I put some SSDs in a Power6 520 2 years ago, it is an I/O intensive
machine. We moved all the heavy I/O files to the SSDs, performance is
great, and we haven't replaced one SSD yet. I enjoyed reading all your
technical specs, just reporting what I have out in the field.

Pete

Pete Massiello
iTech Solutions
http://www.itechsol.com


-----Original Message-----
From: midrange-l-bounces@xxxxxxxxxxxx [mailto:
midrange-l-bounces@xxxxxxxxxxxx] On Behalf Of Joe Pluta
Sent: Thursday, December 01, 2011 12:40 AM
To: Midrange Systems Technical Discussion
Subject: Re: SSD Analyzer Tool

"Reliable enough" leaves a whole lot of room. The problem with
reliability is the number of charge states required per cell. SLC devices
store one bit per cell and so you either need on or off; it's pretty
simple. MLC devices typically store two bits per cell, and so require four
identifiable states and those degrade pretty quickly. The numbers I've
seen are somewhere around between 3000 and 10,000 writes (as opposed to
100,000 for SLC). That's NOT a lot of writes unless you have a really,
really good load leveling algorithm. Not to mention MLC is much slower. I
think IBM uses eMLC, which is a compromise design with more writes but is
even slower still especially on writes.

So, back to the question at hand, what's "reliable enough"? We update our
item master with every shipment. We ship hundreds of times a day.
To have cells die after a few thousands writes is awfully frightening.
On the other hand, for a mostly read-only drive like a load source there's
something to be said for SSD. I'm designing my next workstation and I may
go with two different SSD drives, one for boot / program load and one for a
scratch drive (things like workspaces for my Rational products). The
thought is that the scratch drive can be replaced as needed without
affecting the load partition, and I'll have a traditional hard drive to
store low-priority data and also to back up the SSDs.

Joe

The original 70GB SSDs were SLCs as I recall. These were actually
128GB devices leaving significant capacity for re-maping worn out areas.

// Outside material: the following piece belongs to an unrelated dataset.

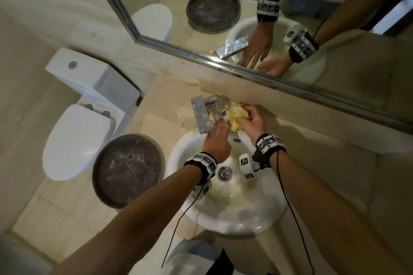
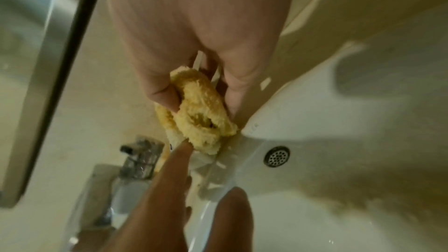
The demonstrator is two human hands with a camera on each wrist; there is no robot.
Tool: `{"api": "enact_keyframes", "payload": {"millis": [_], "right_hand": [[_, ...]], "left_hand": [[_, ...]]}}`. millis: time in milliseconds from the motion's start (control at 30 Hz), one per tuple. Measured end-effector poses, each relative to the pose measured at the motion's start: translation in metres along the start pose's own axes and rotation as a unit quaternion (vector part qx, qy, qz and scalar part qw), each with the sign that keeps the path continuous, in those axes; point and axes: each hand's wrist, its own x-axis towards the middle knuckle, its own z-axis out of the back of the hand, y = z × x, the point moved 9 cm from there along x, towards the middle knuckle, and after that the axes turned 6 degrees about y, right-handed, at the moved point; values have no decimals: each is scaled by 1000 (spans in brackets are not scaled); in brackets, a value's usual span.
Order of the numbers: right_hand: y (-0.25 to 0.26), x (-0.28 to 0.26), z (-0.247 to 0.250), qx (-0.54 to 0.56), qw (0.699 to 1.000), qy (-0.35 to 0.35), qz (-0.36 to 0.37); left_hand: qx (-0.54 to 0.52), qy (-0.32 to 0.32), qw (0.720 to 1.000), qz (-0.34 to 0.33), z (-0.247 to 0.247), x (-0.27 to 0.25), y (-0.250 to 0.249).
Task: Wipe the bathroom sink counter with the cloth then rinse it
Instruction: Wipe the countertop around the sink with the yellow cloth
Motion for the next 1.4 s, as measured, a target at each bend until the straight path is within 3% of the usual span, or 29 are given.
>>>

The current 177GB SSDs are MLC devices. I don't have information on
the overcapacity of these devices but suspect perhaps 256GB is the
likely size.

IBM would not ship an enterprise class device on POWER systems if they
did not believe that they were reliable enough for the task at hand.

- Larry "DrFranken" Bolhuis

On 11/30/2011 10:18 PM, Joe Pluta wrote:
What kind of SSDs are they? SLC or MLC? Any information on how long
they last? Because the MLCs are notoriously short-lived. A lot of
that depends on the data use algorithms.